Abuse can’t be allowed in name of freedom of expression: LHC | Pakistan Press Foundation (PPF)

Pakistan Press Foundation

Abuse can’t be allowed in name of freedom of expression: LHC

Pakistan Press Foundation

LAHORE: The Lahore High Court (LHC) on Monday remarked that no one could be allowed to abuse anyone in the name of freedom of expression or fundamental rights.

Justice Khalid Mehmood Khan made these remarks while hearing a petition against the Pakistan Electronic Media Regulatory Authority (Pemra) to stop a private TV channel from broadcasting defamatory programmes against the Jang/Geo Group and its owners, and for not initiating action against the said private channel.

The judge remarked that scandalising judges was a serious issue and the court would look into it.Owners of the Independent Newspapers Corporation (Pvt) Limited and Independent Media Corporation (Pvt) Limited have moved the petition through senior lawyer AK Dogar.

On Monday, AK Dogar submitted two miscellaneous applications: one for placing on record transcript of the broadcast of anti-judiciary programmes and the other seeking order against Pemra to restrain the private channel from vilification campaign against Jang/Geo Group.

The counsel contended that the respondents had been indulging in a character-assassination campaign against the petitioners for a few months.
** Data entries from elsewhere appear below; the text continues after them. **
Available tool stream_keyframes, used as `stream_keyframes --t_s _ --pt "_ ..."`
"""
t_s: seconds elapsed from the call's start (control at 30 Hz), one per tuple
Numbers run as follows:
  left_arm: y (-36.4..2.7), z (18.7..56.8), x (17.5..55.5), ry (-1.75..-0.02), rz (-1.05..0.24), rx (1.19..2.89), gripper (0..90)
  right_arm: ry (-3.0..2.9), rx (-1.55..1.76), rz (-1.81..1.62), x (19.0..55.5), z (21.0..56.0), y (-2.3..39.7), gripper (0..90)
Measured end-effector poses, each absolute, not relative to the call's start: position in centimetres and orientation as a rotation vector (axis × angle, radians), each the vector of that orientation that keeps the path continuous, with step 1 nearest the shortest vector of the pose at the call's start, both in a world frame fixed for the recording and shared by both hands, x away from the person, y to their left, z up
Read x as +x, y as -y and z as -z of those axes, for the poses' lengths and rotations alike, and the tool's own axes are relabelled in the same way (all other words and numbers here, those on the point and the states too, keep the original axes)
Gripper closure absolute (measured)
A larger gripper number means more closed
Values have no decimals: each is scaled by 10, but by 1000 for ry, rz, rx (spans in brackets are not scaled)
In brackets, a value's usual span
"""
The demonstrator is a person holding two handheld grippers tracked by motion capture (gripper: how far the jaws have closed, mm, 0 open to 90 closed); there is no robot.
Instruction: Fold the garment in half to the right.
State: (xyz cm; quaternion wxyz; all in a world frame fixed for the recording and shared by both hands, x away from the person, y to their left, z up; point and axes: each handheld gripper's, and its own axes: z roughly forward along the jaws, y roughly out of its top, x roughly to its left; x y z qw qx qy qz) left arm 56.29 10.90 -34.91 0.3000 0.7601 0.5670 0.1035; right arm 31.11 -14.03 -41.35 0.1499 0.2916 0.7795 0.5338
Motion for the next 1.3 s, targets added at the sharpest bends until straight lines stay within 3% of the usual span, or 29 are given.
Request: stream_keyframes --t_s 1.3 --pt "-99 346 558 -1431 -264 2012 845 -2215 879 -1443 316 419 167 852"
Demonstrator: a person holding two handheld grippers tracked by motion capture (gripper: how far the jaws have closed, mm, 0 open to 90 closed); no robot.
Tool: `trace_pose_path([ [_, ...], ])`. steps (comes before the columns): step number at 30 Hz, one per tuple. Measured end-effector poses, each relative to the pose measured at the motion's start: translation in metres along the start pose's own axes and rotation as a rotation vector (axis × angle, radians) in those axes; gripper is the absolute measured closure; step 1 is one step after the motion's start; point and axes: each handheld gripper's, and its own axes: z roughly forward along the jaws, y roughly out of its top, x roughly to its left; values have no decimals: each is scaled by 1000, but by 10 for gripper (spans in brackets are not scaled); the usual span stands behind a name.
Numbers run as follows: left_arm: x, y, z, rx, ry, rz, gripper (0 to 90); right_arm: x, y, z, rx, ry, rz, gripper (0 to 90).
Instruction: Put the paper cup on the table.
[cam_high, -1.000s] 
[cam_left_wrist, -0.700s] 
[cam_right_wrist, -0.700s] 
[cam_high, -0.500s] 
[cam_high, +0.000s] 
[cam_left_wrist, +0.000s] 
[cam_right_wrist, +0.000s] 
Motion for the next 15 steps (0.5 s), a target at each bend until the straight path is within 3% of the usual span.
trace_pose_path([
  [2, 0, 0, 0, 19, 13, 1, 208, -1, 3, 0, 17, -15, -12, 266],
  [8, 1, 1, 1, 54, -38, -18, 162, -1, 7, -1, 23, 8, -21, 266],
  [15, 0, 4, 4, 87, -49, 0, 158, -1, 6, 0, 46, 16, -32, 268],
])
In addition to this, the petition added, additional sessions judge (Karachi South) had issued arrest warrants against the anchor of the programme on September 7, 2013 in a similar plea, but the anchor did not appear before the court deliberately.
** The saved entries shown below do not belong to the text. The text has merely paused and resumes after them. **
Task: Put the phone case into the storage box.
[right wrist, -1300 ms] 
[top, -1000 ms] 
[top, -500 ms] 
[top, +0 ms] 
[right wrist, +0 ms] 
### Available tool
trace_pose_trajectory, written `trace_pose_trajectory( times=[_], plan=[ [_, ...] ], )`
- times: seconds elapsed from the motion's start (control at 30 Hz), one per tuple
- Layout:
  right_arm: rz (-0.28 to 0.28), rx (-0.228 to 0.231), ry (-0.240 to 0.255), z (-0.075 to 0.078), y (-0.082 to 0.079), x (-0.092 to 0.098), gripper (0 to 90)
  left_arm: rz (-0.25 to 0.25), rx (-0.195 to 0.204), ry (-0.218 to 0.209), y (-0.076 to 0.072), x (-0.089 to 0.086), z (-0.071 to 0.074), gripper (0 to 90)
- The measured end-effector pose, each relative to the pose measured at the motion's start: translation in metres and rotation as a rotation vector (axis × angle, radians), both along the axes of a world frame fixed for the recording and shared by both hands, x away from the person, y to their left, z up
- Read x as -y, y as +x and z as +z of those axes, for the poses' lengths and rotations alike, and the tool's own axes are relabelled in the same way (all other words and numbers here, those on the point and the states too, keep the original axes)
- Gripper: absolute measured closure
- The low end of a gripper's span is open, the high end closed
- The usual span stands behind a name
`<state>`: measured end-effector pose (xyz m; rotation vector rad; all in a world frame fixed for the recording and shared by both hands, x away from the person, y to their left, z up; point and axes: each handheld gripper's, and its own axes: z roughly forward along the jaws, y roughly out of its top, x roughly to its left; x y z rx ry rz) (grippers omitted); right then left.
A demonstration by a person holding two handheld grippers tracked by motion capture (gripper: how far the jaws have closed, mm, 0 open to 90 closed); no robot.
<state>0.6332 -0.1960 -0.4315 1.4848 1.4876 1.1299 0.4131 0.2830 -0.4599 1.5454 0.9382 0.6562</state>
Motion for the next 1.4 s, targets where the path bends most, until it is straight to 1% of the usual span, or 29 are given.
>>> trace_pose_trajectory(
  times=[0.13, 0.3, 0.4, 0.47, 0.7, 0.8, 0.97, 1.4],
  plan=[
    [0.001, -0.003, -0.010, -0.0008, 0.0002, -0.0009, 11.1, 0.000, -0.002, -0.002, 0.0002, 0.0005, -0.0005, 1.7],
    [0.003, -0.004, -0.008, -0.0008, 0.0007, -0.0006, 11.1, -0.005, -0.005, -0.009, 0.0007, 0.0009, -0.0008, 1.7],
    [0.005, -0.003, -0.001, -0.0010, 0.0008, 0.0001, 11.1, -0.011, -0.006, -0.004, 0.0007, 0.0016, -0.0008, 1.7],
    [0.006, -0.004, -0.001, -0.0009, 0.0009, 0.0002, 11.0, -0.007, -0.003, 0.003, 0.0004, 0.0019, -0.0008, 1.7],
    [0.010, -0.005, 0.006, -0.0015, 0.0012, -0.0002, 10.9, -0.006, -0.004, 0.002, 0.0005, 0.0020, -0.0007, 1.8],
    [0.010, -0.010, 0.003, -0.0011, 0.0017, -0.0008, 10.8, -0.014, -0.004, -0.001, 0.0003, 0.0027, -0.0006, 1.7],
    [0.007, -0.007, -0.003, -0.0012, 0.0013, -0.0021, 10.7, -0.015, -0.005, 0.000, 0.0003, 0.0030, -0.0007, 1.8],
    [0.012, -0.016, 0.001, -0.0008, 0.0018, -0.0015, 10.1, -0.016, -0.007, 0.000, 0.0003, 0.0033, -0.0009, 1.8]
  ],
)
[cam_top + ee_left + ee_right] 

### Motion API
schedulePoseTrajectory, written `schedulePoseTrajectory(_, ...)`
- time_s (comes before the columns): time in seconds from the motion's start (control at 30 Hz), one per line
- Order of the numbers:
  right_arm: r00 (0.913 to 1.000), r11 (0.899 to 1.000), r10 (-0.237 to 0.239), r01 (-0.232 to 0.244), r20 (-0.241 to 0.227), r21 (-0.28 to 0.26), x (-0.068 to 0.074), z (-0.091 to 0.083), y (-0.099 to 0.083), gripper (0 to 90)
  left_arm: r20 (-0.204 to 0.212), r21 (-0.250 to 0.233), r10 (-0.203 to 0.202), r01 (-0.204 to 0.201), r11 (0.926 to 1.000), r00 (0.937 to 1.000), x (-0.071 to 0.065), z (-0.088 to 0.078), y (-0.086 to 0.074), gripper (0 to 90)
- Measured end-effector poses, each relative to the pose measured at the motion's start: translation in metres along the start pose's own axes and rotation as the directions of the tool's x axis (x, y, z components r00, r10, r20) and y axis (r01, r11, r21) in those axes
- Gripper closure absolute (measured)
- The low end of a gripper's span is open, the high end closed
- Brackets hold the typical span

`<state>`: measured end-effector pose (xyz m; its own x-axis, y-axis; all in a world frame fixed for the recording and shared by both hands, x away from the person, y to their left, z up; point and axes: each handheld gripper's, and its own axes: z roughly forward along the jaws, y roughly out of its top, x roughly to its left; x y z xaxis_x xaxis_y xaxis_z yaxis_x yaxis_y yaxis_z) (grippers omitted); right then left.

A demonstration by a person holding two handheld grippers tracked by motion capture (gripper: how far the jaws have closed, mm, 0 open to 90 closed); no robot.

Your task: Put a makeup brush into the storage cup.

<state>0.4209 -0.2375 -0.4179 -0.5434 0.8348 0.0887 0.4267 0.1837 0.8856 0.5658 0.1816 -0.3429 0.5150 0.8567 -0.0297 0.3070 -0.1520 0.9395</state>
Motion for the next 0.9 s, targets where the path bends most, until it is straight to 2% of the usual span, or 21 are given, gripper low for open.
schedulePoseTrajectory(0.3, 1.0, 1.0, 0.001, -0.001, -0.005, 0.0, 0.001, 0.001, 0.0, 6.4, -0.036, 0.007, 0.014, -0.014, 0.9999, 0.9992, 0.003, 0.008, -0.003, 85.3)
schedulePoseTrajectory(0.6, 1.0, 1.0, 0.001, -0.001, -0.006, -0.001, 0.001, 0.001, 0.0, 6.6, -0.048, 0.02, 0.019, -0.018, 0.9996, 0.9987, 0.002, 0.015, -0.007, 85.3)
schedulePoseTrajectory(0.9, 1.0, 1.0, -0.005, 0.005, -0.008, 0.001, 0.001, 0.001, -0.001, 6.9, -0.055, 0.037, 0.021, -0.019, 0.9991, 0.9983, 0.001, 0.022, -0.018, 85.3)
Mr Dogar pointed out that a case of declaration with permanent injunction was pending against the respondents in the Islamabad High Court (IHC).Though the matter was sub judice in various courts, the baseless tirade against the petitioners continued.

On this, the petitioner also filed another civil suit against the respondents in the IHC, which is pending. The baseless propaganda has been going on for the last two months, involving the directors, employees and all other people associated with the group, aiming at damaging the goodwill of the petitioner.

The petitioner said Section 20 of the Pemra Ordinance 2002 bars broadcast of defamatory material. Therefore, it was the responsibility of Pemra to ensure that none of its licence holders broadcast any such material, but it did not stop the defamatory broadcast by the respondent TV channel and failed to act against it.

The petitioner further argued Pemra failed to take any appropriate action against the violators thus far. The petitioners filed an application with Pemra through its counsel on Nov 29, 2013, requesting it to ensure implementation of Pemra Ordinance 2002 in letter and spirit and direct the respondents to refrain from defaming the petitioners and the employees of the media house.

But Pemra did not fulfil its legal responsibility, which draws serious apprehensions as if Pemra is not interested in restraining the respondents from defaming the plaintiff and their employees.

So the complainants had to move the court for help for putting an end to this onslaught. The petition sought the court’s immediate intervention for stopping the private TV channel from defamatory broadcast against the petitioners, their directors and others concerned.

The petitioner further requested the court to advise Pemra to suspend or cancel the licence of the respondent if it persisted with its baseless propaganda. The petitioners’ counsel also requested the court to pass instructions to the respondent not to broadcast any defamatory programme.

Ch Aitzaz Ahsan appeared on behalf of the respondent and submitted that the court lacked jurisdiction to adjudicate upon petitions of defamatory nature as district courts had the exclusive jurisdiction to hear them under the relevant law.The court issued notices to Pemra on miscellaneous application and ordered that both applications will be heard along with main petition on January 16.